Following last month’s National Human Trafficking Awareness campaign, it’s helpful to take a closer look at how anti-trafficking advocates can responsibly promote public awareness on this issue. By learning from the flaws of the past and important lessons from parallel movements, public awareness campaigns for human trafficking have a real opportunity to inform public opinion and influence policy decisions on a local and national level.
First Do No Harm
The purpose of public awareness campaigns for human trafficking is to bring attention, compassion, and resources to the plight of trafficked persons. However, decisions about which aspects of the crime are portrayed versus which are left out can create critical misconceptions about the scope of human trafficking and the methods needed to combat it.
Even though national human trafficking legislation has been passed in many countries, human trafficking public awareness campaigns continue to shape the evolving attitudes, perceptions, and policies regarding trafficking. These awareness campaigns often perpetuate the common narrative of an “ideal” victim and a singular perpetrator, which can result in the reluctance of survivors to self-identify or the denial of services to those who do not fit this dominant narrative. The construction of the narrative or ‘problem’ of trafficking is a key factor in the development of the community or policy response to it.
For example, the construction of the singular offender narrative overlooks key systemic issues in societies and governments as well as the role of consumers in other industries. When we view organized criminals or people purchasing sex as the only groups responsible for the crime, and this narrow profile does not fit our own identity, then there is no need to scrutinize our own roles in the trafficking chain. This depiction allows us to “other” the problem. But when we demand cheap labor for cheap goods, we cannot separate ourselves as easily; our consumer demands may be part of the driving force in a trafficking chain.
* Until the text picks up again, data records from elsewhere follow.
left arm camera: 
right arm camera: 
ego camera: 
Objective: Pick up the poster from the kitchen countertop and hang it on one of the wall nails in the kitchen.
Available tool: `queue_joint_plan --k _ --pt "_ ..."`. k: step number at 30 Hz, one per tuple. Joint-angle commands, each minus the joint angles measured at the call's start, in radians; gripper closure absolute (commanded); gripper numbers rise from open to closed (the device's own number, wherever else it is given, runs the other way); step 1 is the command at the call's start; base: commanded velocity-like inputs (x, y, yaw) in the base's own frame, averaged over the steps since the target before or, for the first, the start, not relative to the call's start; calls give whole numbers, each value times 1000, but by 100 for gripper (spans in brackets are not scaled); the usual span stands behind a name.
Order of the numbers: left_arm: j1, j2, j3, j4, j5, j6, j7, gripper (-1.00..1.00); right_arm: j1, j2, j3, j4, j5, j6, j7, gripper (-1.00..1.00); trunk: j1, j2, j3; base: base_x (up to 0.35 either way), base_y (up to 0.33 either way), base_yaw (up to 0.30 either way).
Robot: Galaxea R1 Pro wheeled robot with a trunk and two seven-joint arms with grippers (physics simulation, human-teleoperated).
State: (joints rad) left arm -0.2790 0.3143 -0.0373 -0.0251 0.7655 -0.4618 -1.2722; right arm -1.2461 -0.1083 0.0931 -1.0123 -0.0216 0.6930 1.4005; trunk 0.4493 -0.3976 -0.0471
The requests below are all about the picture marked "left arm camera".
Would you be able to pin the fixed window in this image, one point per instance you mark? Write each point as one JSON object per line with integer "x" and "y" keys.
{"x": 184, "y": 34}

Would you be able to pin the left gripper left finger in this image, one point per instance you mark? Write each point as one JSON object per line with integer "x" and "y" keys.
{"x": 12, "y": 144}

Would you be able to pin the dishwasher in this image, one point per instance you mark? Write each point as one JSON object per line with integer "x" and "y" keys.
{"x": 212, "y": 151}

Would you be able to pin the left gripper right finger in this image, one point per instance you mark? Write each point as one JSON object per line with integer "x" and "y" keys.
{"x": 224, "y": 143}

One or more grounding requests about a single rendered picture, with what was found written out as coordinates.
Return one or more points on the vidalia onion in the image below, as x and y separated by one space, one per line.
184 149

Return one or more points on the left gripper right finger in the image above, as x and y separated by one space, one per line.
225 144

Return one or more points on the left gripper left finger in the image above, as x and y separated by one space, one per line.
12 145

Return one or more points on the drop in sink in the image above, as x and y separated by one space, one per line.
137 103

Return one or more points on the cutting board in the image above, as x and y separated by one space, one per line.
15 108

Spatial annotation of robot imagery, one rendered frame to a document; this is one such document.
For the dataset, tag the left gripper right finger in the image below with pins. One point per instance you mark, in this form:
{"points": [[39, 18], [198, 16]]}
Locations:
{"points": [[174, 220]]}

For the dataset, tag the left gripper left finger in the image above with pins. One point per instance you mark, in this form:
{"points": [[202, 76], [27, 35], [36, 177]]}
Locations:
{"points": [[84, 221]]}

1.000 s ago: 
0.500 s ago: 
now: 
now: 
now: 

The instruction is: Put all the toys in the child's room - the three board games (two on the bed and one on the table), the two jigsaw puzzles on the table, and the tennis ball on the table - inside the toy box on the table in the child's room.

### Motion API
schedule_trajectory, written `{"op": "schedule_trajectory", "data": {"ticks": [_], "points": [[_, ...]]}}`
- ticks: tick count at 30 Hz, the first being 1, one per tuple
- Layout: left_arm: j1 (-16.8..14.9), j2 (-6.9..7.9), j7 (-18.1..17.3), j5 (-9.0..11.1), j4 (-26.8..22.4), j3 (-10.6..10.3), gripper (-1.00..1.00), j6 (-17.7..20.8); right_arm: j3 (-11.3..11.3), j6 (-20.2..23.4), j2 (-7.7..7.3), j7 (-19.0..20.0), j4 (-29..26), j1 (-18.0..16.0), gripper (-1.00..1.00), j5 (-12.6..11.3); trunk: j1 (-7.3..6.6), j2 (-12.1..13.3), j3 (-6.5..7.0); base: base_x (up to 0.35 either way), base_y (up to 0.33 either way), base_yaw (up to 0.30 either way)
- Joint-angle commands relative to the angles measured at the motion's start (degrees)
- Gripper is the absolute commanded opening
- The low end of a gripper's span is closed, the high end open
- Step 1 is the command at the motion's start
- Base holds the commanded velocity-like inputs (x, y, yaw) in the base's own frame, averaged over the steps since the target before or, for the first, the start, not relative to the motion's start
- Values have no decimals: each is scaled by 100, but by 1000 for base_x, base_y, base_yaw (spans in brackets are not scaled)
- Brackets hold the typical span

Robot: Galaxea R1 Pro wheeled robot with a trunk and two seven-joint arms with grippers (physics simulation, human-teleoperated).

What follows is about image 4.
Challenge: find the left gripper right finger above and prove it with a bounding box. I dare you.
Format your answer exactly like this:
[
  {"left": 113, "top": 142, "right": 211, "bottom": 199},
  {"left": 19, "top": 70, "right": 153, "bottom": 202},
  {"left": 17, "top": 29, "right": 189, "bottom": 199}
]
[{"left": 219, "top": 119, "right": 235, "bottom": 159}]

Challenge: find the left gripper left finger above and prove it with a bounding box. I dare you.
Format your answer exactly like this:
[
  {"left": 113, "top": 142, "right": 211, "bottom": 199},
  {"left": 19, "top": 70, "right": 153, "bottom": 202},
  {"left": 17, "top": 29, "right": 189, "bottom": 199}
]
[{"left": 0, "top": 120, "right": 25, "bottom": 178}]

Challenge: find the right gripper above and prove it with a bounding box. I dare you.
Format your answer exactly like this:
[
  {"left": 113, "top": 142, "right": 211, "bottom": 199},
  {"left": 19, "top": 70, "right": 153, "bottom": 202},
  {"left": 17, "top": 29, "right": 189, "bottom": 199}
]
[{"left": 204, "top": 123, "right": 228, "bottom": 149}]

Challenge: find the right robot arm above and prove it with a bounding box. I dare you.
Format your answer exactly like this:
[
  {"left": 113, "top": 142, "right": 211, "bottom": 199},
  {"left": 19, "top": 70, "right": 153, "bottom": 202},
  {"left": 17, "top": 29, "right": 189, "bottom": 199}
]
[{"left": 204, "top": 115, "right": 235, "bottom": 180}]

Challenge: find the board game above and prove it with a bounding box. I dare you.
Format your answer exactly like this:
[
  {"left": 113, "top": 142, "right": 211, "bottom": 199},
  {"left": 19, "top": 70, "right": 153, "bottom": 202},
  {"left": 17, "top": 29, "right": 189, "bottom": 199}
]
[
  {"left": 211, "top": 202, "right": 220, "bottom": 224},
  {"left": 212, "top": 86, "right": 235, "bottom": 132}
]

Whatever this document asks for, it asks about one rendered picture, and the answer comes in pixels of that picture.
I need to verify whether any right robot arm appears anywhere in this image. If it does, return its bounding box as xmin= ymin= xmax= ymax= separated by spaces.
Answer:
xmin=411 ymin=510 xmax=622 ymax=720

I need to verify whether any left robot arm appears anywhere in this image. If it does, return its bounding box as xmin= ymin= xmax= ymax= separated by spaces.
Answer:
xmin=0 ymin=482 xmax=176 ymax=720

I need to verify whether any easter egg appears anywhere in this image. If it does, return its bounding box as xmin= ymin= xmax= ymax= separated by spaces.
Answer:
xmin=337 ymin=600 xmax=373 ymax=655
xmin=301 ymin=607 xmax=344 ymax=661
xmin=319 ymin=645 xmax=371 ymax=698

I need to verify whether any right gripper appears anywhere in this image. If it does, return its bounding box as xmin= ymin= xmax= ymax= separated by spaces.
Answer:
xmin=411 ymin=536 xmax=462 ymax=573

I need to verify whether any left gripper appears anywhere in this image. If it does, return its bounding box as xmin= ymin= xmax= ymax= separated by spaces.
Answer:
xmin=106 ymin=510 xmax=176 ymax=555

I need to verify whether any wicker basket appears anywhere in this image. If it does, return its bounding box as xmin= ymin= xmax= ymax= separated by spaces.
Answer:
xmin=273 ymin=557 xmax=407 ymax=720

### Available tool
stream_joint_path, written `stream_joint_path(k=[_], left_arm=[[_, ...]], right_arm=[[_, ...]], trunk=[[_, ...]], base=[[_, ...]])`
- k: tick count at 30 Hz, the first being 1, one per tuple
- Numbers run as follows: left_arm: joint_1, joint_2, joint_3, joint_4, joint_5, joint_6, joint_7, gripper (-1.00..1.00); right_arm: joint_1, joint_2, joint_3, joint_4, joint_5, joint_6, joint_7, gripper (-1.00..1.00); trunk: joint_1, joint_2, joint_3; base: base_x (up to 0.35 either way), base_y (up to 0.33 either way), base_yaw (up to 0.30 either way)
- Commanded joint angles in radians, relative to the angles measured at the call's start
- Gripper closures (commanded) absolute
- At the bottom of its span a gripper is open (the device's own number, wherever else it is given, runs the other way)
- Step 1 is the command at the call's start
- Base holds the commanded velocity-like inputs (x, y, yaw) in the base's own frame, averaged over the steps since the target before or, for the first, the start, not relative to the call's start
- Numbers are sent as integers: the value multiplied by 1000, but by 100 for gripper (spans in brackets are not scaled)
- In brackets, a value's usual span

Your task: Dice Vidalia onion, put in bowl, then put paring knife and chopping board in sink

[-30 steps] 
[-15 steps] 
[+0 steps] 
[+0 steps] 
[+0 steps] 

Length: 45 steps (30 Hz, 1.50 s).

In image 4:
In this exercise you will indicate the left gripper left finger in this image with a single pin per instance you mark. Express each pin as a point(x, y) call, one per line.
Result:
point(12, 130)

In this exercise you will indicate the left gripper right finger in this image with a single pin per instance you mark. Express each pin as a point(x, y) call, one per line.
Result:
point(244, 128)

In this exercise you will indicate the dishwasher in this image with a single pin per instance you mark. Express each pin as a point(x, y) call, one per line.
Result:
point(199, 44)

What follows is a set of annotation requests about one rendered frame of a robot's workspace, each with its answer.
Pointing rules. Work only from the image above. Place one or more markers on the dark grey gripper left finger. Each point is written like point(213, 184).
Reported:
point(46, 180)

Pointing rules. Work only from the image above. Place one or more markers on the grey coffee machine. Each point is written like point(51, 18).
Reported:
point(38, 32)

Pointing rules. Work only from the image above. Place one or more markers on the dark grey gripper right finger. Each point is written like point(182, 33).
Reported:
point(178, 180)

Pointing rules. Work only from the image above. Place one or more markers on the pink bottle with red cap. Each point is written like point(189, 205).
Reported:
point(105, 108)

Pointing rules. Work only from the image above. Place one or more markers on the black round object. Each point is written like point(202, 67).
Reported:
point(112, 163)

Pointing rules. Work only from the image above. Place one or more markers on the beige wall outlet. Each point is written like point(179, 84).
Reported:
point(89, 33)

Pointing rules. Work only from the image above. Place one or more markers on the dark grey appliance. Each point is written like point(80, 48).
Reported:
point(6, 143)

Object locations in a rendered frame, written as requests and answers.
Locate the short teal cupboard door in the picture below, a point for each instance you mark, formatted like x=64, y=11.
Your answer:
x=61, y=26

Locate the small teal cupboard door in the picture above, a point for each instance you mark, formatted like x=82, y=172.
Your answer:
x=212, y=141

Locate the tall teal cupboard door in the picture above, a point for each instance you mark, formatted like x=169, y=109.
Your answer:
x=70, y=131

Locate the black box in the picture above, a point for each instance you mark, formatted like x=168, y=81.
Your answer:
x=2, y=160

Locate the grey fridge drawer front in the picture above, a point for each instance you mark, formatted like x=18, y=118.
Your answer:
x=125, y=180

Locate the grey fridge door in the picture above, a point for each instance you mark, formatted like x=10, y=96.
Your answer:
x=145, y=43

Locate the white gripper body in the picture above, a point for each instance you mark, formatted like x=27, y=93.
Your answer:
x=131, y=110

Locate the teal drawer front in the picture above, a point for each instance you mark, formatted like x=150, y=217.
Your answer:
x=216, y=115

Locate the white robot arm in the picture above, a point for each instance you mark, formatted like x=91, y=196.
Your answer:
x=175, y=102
Issues may also arise from campaigns that are so compelling that they drive a wrong, vigilante call to action. In these cases, the campaign’s audience may feel inspired to “rescue” or “save” victims on their own. This approach can endanger both the “rescuers” and the victims, as well as interfere with ongoing law enforcement investigations. Organizations that pursue public awareness campaigns must be acutely aware of these potential outcomes, and plan calls to action that discourage a well-intentioned public from taking matters into their own hands.
The Lived Experience of Human Trafficking Survivors
Human trafficking public awareness campaigns should always be grounded in the lived experiences of human trafficking survivors and oriented towards systemic solutions. Human trafficking is on the extreme end of a continuum of labor exploitation that affects vulnerable people. The strengths of campaigns aimed at promoting workers’ rights must be rooted in the leadership of workers and survivors of all forms of abuse along this continuum. Public awareness campaigns must recognize this and approach the issue with systemic causes in mind. Such root causes can include:
- Structural or interpersonal violence
- Gender identity
- Insecurity related to armed conflict
- Economic inequality
- Immigration policies
- Racial injustice
Promising practices to create and disseminate an effective public awareness campaign must include a survivor-centered approach. Survivors should be empowered to control their own narrative. Within the current narrative, survivors lack both control and consent over the public framing of their very personal, diverse experiences. Instead of rescuing a helpless victim, the narrative approach should move towards survivorship and how to support survivors.
Accessing Resource Networks
It is imperative for public awareness efforts to ensure that individuals know how to appropriately refer victims to the services they need. The Colorado Network to End Human Trafficking (CoNEHT) was formed in 2005 as a statewide collaborative of organizations that support the mission to provide a safe and appropriate response to human trafficking. LCHT manages the hotline and the associated CoNEHT Resource Directory, which is made up of hundreds of agencies across Colorado who engage in a variety of support services for victims of human trafficking. This type of resource network is critical to public engagement on the issue.
Promising practices for public awareness campaigns should also include reaching out to established community partners in parallel movements to create and disseminate the campaign. Effective community outreach will empower communities to be part of a coordinated response and connected to resources that already exist in the community and so that efforts are not duplicated but are instead strengthened.
Mobilize the Movement with Laboratory to Combat Human Trafficking
LCHT’s Mobilize the Movement campaign engages communities, professionals, and survivors across Colorado to address gaps in the human trafficking response. Through intentional community organizing events, participants are organizing a response to the crime of human trafficking in their community using the research-informed Colorado Action Plan as a guide. Individuals also have the opportunity to engage in a new online platform called the Colorado Anti-Trafficking Exchange, set to launch this spring. Ultimately, the Mobilize the Movement campaign will inform a concerted effort to end human trafficking in Colorado and contribute to movements across the nation.